Databricks has announced plans to acquire Panther, an AI security operations centre (SOC) platform, in a move intended to further develop its approach to security software.
The financial terms of the planned acquisition were not disclosed. The closing of the deal is subject to standard closing conditions, including regulatory clearance where necessary.
The planned acquisition forms part of Databricks’ strategy to expand its security lakehouse concept, which it positions as an alternative to legacy Security Information and Event Management (SIEM) systems.
Traditional SIEMs, according to Databricks, limit organisations with high costs, restricted data coverage, and manual, labour-intensive processes. These factors can leave many teams unable to analyse all relevant security data or keep pace with AI-powered attacks.
Panther’s platform is built to help security teams detect threats, investigate alerts, and respond to AI-driven attacks through automation and enhanced data coverage.
The platform offers over 100 pre-built, deeply parsed integrations spanning cloud infrastructure, identity providers, endpoints, networks, and SaaS applications. This approach supports immediate, out-of-the-box ingestion and analysis of large volumes of security data without requiring the complex mapping processes often found in older SIEMs.
Panther is reported to be used by security teams in demanding environments, such as those operated by Anthropic.
Databricks highlights that adversaries are increasingly using AI agents to find vulnerabilities across a wide array of systems. In comparison, many current security programmes rely on manual workflows for data ingestion, detection rule writing, and alert investigation, which limits their scalability in the face of sophisticated, automated threats.

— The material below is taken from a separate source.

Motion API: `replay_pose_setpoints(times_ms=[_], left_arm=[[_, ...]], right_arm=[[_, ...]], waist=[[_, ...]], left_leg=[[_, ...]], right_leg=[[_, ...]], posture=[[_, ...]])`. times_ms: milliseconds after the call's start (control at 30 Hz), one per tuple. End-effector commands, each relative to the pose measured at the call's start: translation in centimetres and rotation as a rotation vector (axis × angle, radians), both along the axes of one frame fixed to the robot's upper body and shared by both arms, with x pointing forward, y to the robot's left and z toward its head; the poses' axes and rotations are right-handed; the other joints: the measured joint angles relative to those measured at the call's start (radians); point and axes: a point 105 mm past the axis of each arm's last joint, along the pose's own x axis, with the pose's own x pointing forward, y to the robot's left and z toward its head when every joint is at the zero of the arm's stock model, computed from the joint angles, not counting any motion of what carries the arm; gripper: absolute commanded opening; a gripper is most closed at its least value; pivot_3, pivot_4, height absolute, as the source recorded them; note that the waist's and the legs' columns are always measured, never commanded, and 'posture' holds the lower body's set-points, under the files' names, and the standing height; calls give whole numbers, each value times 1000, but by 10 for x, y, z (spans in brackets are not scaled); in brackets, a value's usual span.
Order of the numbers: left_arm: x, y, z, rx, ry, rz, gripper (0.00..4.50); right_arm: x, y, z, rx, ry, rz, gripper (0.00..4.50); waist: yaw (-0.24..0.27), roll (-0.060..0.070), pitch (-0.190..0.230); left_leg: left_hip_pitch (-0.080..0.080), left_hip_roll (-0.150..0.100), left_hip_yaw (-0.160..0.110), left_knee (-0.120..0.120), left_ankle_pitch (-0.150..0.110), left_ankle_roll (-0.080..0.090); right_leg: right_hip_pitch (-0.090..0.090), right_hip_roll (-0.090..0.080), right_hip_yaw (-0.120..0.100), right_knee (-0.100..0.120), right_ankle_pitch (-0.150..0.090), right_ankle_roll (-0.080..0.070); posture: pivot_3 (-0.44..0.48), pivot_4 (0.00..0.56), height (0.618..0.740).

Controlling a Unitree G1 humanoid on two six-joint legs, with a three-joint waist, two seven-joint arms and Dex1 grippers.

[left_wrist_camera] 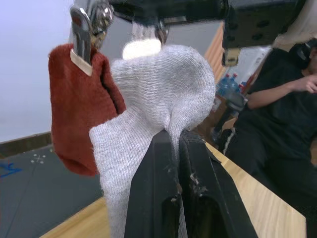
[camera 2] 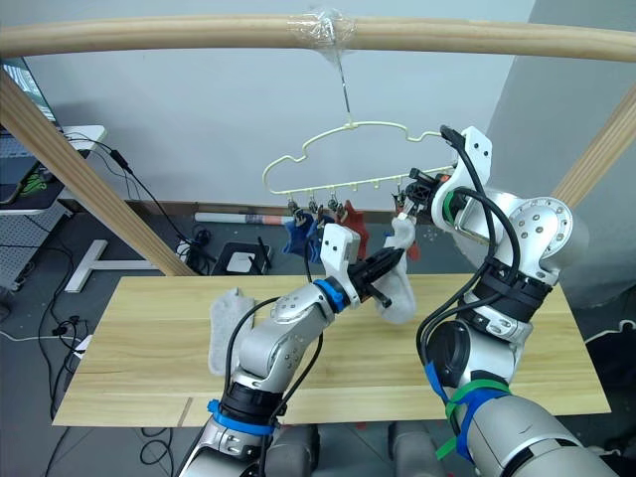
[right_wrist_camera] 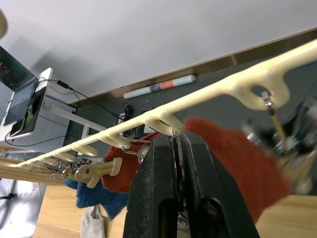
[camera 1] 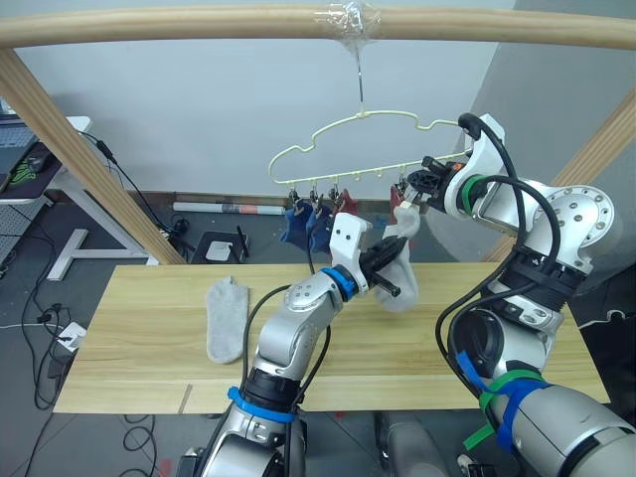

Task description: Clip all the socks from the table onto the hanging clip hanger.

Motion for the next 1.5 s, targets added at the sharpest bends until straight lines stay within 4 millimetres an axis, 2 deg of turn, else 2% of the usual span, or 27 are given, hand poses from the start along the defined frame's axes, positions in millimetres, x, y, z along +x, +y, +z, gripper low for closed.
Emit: replay_pose_setpoints(times_ms=[33,467,567,767,900,1067,1233,1367,1500], left_arm=[[-1,-2,15,-39,-48,1,40],[9,2,29,-61,-88,30,40],[5,0,28,-57,-87,16,0],[4,-2,29,-53,-86,7,0],[4,-7,29,-54,-80,-9,0],[6,-17,31,-150,17,-44,0],[7,-23,32,-254,144,-92,0],[18,-17,21,-225,162,-47,0],[29,-5,16,-227,147,10,1063]], right_arm=[[-1,-14,-3,-15,20,-63,0],[-2,-13,-4,-17,23,-54,0],[-4,-4,6,57,-22,-1,787],[-5,-2,11,63,-44,22,2917],[-13,0,22,55,-128,68,4364],[-39,-11,30,-92,-286,124,4440],[-46,-21,30,-132,-342,81,4440],[-50,-30,26,-241,-409,21,4440],[-58,-30,16,-356,-487,15,4500]], waist=[[0,0,0],[0,0,0],[0,0,0],[-12,2,1],[-24,2,1],[-24,2,1],[-39,2,1],[-50,2,1],[-54,2,2]], left_leg=[[0,0,0,0,0,0],[0,0,0,0,0,0],[0,0,0,0,0,0],[-1,0,0,-1,0,0],[-1,0,1,-2,0,0],[-4,0,1,-2,0,0],[-4,0,2,-1,-1,0],[-5,1,3,-1,0,0],[-7,0,4,0,0,0]], right_leg=[[0,0,0,0,0,0],[0,0,0,0,0,0],[0,0,0,0,0,0],[-2,0,0,0,0,1],[-4,0,1,1,1,1],[-4,0,1,0,0,3],[-7,0,1,1,0,3],[-9,1,2,2,0,4],[-10,1,4,1,0,5]], posture=[[-11,240,740],[-6,242,740],[-6,242,740],[-9,243,740],[-19,240,740],[-28,240,740],[-60,237,740],[-78,234,740],[-82,234,740]])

Panther’s agentic SOC workflows are designed to automate these processes, enabling teams to handle every alert and disrupt attacks at the speed and scale required by AI-native threats.
Databricks co‑founder and CEO Ali Ghodsi said: “Legacy SIEM was never designed for AI.
“Databricks, which has the trust of 70% of the Fortune 500 in data and AI, is doubling down on Lakewatch and our security lakehouse vision. With Panther, we enhance and expand our ability to analsze all data and automate SOC workflows.”
The engineering team at Panther includes former SOC analysts and brings experience in open source and cloud-native security. Panther originated from the open-source StreamAlert project, initially developed at Airbnb, and its platform now provides detection-as-code and large-scale security data analytics capabilities.
In March, Databricks introduced Lakewatch, a security lakehouse platform intended to unify security, IT, and business data within a single, governed lakehouse architecture.
Lakewatch supports agentic detection and response, allowing organisations to ingest, retain, and analyse substantial volumes of unstructured and multi-modal data. This is intended to lower total cost of ownership and avoid vendor lock-in.
The planned integration of Panther into Lakewatch includes embedding AI agents directly into core SOC workflows to automate triage and suggest contextual next steps when handling security alerts.
Panther founder and CEO Jack Naglieri said: “The SOC is at an inflection point: AI is changing how attacks are launched and defenders can now finally keep pace with them. Together with Databricks, we can arm defenders with sophisticated agents that scale detection, investigation, and response.”
The decision to acquire Panther follows Databricks’ recent acquisitions of Antimatter and SiftD.ai, representing its third announced security-related deal.
Databricks states that combining Panther’s platform with Lakewatch is intended to deepen its AI security capabilities and expand detection coverage. The company aims to strengthen its position as AI-driven attacks become a central concern for cloud, SaaS, and AI-focused enterprises.
Earlier this year, Databricks completed investments totalling over $7bn, with approximately $5bn in equity financing at a $134bn valuation and about $2bn in additional debt capacity. The funds supported projects including Lakebase, a serverless Postgres service for AI agent workloads, and Genie, a conversational assistant that lets employees query company data through chat.